Finding a positive environment for my parents

Yesterday, my brothers and I visited with the retirement community. We need help on navigating the next steps.

The community relations director shared some additional insights on how our parents are doing. She shared that my parents are having a “dignity issue” — as in they are not aging with the grace they expected and can’t recognize it now.

As their children, we want to provide them with the right environment to give them meaning and purpose to their lives, keep them safe and enjoy each day.

Kate Swaffer posted this video and before watching, I suggest you go get tissues.

What is that? This short films shows a son and his father and provides great insight into the nature of the role reversal as our parents progress through dementia.

Personally, I’m struggling to determine how I feel about the choices we have in helping my parents. I felt this video helps one understand how challenging it can be to care for a parent and reminds us how important it is that we provide them with the same patience and love they gave to us growing up.

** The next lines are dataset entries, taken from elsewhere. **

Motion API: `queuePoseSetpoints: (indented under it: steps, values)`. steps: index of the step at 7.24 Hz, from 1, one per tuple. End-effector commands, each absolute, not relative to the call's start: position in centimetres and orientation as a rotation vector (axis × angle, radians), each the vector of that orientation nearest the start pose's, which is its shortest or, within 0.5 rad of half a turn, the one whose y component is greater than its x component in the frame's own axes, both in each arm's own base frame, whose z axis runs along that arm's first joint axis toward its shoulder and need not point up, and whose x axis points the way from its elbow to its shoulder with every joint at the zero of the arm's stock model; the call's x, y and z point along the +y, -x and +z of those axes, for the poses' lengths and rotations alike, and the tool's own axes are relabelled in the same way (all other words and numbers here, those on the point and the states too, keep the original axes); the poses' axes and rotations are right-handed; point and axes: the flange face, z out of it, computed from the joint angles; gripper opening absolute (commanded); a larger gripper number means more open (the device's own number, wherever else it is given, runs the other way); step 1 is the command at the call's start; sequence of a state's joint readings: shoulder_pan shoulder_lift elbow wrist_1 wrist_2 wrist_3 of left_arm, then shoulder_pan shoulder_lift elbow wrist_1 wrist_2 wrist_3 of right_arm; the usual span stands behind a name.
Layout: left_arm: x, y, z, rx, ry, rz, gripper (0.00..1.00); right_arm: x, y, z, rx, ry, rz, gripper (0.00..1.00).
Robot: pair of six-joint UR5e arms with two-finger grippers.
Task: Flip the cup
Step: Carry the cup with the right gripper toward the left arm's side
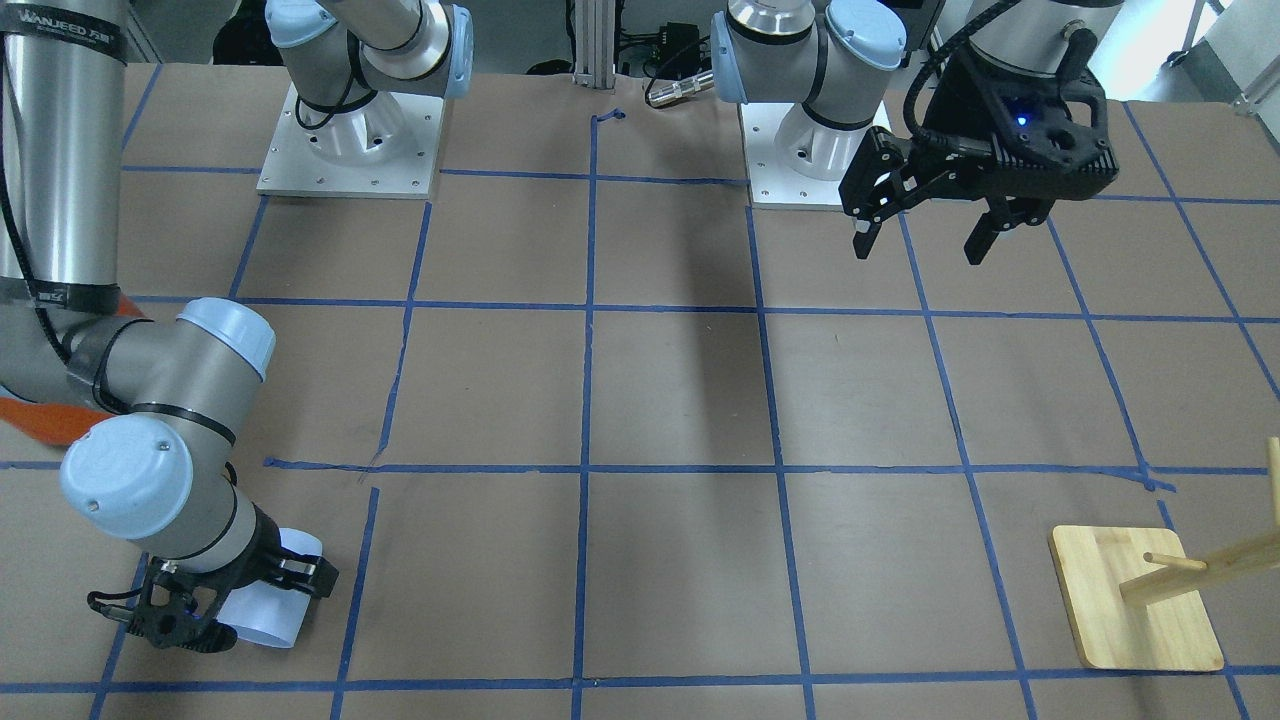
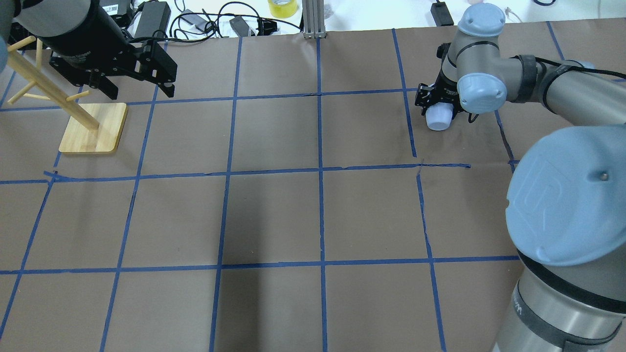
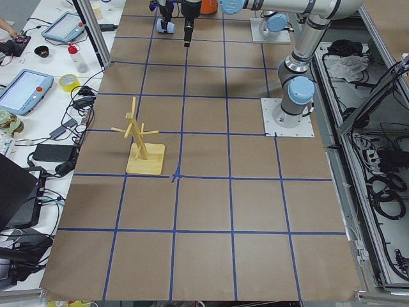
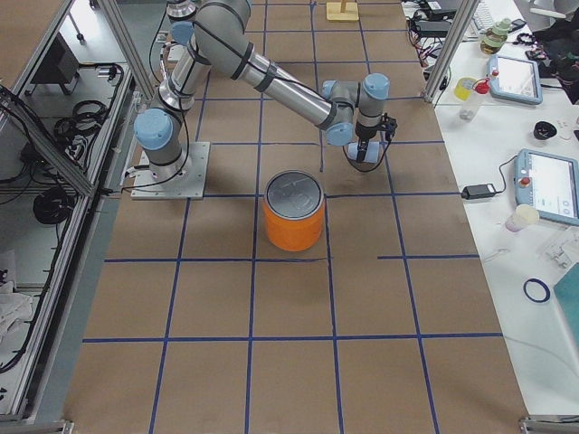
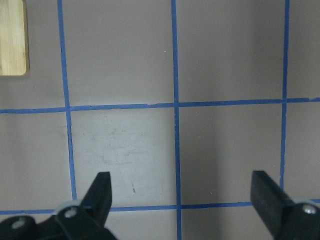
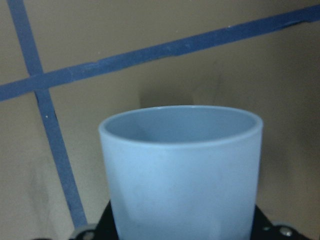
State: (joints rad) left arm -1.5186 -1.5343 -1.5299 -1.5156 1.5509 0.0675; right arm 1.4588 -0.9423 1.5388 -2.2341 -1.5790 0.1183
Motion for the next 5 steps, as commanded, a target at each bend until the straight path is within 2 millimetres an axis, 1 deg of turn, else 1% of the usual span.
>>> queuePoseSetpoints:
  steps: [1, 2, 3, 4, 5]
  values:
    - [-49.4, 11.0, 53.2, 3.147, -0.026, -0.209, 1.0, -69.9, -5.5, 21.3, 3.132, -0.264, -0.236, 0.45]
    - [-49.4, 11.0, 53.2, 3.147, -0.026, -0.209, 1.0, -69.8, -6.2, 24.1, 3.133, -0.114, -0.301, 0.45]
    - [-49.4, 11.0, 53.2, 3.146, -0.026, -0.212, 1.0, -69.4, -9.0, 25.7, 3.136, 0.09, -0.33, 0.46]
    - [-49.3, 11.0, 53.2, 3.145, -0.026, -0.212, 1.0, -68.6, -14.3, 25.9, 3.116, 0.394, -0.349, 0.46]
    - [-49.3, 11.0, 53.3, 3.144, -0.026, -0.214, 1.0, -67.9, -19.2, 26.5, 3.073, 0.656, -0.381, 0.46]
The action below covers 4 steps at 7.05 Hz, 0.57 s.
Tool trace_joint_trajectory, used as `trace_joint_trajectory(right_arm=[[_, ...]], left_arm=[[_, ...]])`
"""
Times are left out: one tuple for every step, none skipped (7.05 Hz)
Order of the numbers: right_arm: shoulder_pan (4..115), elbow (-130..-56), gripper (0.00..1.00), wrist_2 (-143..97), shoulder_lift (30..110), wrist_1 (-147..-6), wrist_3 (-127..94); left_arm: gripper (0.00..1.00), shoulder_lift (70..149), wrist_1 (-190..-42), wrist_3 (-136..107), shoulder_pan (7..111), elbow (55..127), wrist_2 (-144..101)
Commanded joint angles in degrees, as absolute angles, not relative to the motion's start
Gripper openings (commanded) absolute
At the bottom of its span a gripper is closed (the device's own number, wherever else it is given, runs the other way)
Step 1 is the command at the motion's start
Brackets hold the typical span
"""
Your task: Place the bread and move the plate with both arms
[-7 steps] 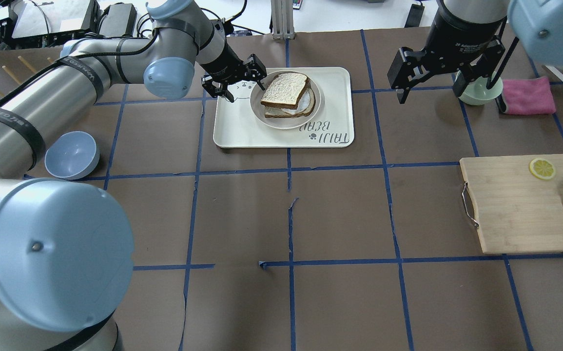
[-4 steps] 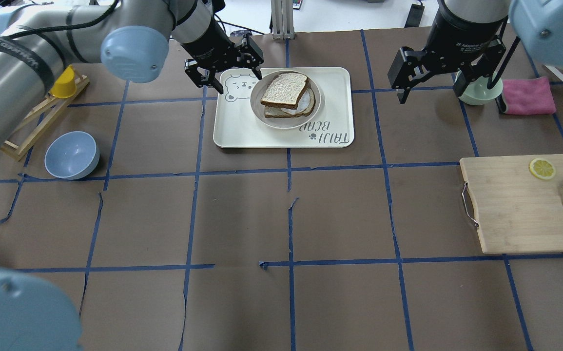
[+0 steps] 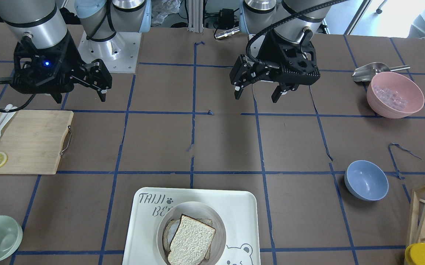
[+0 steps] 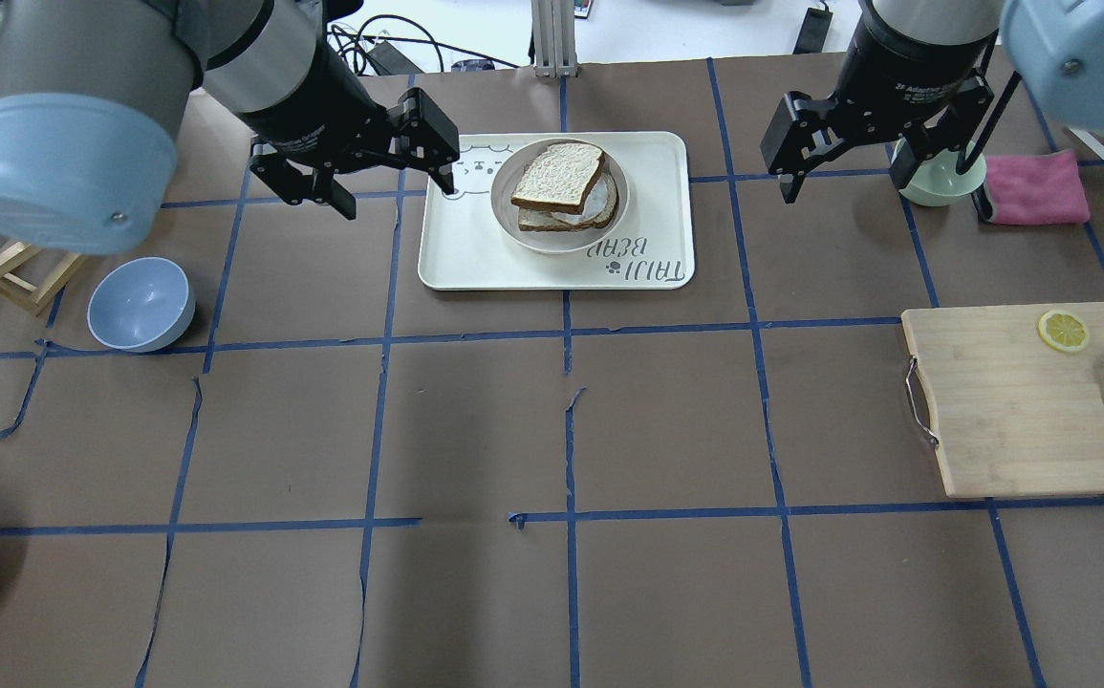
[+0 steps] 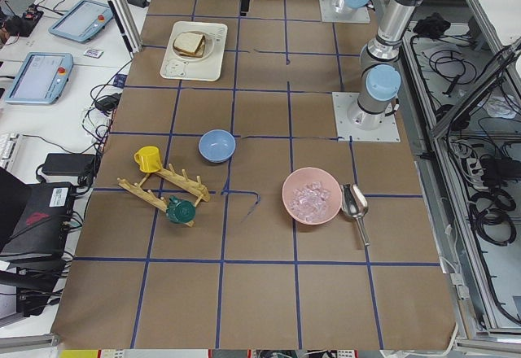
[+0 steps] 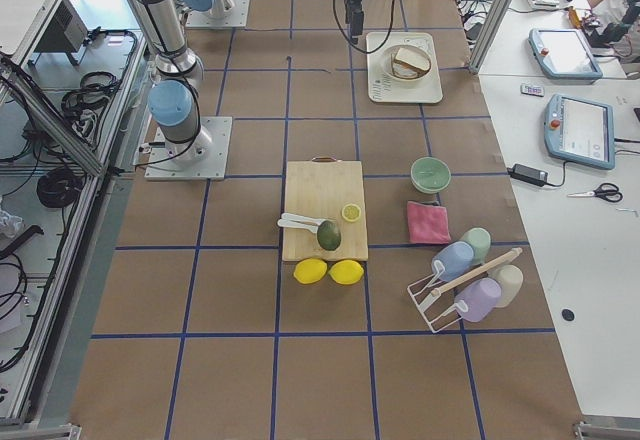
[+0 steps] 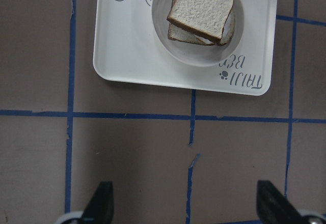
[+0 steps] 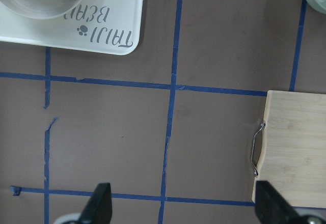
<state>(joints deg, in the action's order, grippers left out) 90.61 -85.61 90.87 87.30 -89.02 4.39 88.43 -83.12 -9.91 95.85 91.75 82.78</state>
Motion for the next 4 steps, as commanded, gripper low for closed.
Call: trace_joint_trajectory(right_arm=[[90.62, -85.61, 1.00, 90.70, 87.36, -89.03, 4.39], [90.62, -85.61, 1.00, 90.70, 87.28, -89.03, 4.39], [90.62, -85.61, 1.00, 90.70, 87.36, -89.03, 4.39], [90.62, -85.61, 1.00, 90.70, 87.36, -89.03, 4.39]], left_arm=[[1.00, 86.14, -87.62, -3.81, 95.71, 90.36, 92.24], [1.00, 85.87, -87.19, -0.82, 95.54, 90.26, 93.07], [1.00, 85.78, -87.19, -0.79, 95.36, 90.26, 93.08], [1.00, 85.52, -87.19, -0.88, 95.45, 90.52, 93.16]])
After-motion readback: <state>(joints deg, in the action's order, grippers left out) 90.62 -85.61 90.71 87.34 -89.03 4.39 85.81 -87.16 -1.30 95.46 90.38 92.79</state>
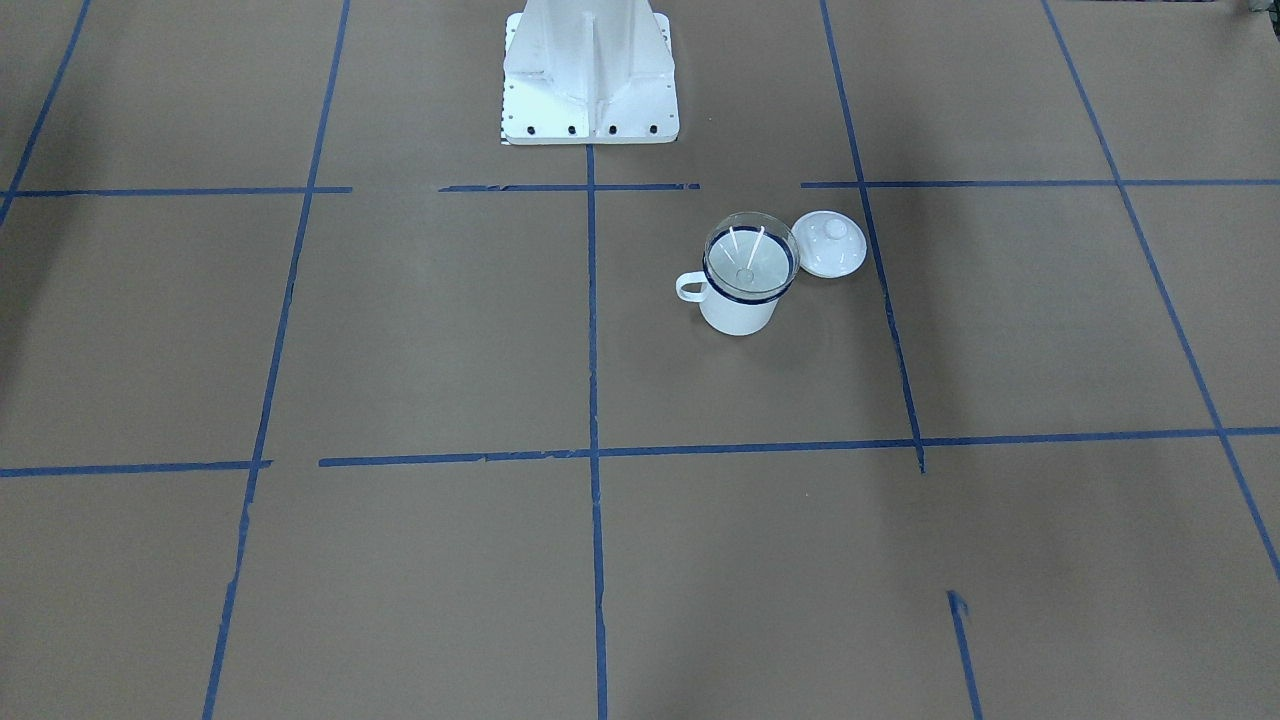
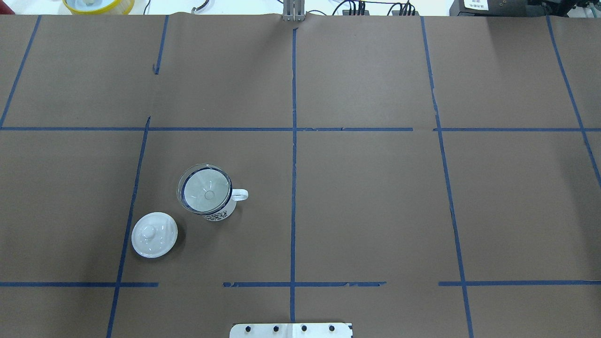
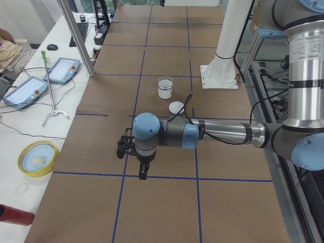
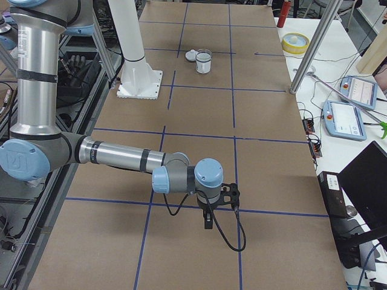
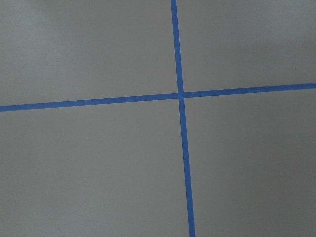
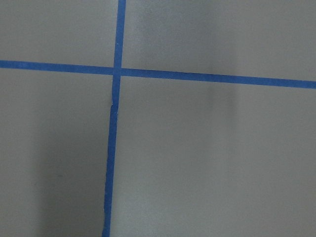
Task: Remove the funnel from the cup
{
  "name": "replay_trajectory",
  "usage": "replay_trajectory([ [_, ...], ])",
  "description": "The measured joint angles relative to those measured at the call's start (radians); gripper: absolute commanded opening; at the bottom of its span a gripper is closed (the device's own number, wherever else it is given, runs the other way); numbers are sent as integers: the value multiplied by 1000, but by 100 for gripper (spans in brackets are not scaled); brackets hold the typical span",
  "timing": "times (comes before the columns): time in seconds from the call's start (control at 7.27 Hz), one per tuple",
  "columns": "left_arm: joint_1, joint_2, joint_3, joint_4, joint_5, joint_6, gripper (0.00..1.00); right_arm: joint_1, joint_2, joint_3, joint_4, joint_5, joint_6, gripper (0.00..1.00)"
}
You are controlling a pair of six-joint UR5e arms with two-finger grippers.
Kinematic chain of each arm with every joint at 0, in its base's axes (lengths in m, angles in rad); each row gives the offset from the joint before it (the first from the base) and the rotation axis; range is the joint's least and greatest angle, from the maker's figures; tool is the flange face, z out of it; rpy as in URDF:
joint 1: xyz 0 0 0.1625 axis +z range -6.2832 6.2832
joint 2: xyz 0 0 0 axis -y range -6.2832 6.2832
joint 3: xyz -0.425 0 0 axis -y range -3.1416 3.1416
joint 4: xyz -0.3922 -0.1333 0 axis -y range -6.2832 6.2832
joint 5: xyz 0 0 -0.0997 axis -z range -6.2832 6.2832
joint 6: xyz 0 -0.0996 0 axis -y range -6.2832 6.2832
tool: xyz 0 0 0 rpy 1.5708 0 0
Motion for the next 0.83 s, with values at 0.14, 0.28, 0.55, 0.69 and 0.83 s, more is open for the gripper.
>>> replay_trajectory([
  [0.14, 5, 3, 6, -55, -1, -21, 100, 0, 0, 0, 0, 0, 0, 100],
  [0.28, 36, 1, -5, -102, -5, -106, 100, 0, 0, 0, 0, 0, 0, 100],
  [0.55, 196, -18, -88, -177, -7, -491, 100, 0, 0, 0, 0, 0, 0, 100],
  [0.69, 277, -56, -134, -189, -5, -723, 100, 0, 0, 0, 0, 0, 0, 100],
  [0.83, 363, -109, -174, -189, -3, -954, 100, 0, 0, 0, 0, 0, 0, 100],
])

The community around my parents — friends, neighbors, the retirement community — is telling us they need more help. We need to provide a more complete safety net for them … now.

What is the right environment for them? How can we enhance each day they are on this planet? How can we surround them with a loving, nurturing environment as their dementia progresses?

I’m not as ready as I thought I would be when the day came to make these choices. Puddled.

2 thoughts on “Finding a positive environment for my parents

  1. Dear Kay,

    Thank you for sharing What is that. It is so profound, and no matter how many times I watch it, I cry!

    My husband was mostly very frustrated with his role as carer for his father, and then he watched it. It moved him deeply, and he was able to just sit still for his dad for great lengths of time, holding his hand and waiting for hi to get his words out.

    Feeling ‘Puddled’ is better than being immobilised or worse, angry. As they change, you change, and getting used to the new roles is very challenging. Losing them as the parents you once knew is perhaps even worse, and this video does really help us with that aspect too.

    With love and hope, always.

  2. Good one Kay. Simple and powerful. Perhaps we need to play more with our parents. Mine were not “huggers,” but I am teaching them to hug better and to say I love you.